──────── Recorded data
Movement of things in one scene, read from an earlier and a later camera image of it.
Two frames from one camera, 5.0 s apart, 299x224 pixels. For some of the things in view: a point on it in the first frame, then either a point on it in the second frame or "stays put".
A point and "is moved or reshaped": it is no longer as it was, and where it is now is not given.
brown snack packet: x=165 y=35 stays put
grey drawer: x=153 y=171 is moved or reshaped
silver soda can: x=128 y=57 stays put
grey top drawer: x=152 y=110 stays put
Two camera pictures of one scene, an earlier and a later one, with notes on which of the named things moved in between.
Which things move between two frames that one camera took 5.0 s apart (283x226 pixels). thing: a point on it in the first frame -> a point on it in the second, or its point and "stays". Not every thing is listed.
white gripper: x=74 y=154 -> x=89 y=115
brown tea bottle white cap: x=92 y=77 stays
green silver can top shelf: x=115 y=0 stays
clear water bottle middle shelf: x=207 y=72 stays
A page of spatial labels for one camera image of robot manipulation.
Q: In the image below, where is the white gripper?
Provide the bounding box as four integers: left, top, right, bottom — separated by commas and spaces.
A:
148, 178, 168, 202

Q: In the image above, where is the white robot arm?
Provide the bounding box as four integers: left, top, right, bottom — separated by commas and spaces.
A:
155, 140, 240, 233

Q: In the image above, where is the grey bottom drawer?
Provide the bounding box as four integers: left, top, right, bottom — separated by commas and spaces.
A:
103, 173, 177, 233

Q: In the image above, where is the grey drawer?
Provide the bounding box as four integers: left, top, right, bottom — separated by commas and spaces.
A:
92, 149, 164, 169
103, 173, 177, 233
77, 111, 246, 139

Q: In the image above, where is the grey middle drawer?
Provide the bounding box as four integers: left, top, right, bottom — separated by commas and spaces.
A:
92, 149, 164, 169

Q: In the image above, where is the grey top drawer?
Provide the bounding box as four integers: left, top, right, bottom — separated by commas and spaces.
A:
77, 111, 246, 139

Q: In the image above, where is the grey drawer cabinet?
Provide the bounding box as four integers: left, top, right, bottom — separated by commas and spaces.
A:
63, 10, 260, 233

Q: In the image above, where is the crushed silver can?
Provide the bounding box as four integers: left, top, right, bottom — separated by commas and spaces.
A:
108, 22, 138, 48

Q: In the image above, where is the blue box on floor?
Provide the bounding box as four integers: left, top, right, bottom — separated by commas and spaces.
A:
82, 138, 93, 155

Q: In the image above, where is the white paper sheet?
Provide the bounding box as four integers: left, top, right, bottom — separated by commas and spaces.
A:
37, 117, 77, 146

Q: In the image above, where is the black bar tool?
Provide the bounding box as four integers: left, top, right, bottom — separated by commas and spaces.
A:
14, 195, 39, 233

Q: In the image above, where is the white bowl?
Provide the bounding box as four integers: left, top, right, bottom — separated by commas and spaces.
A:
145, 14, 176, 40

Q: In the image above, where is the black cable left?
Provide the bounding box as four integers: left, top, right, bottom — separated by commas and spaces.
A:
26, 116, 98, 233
────────────────
Whenever "black" occurs in a line above, copy that line.

Q: In the image above, where is the black bar tool?
Q: In the image above, where is the black cable left?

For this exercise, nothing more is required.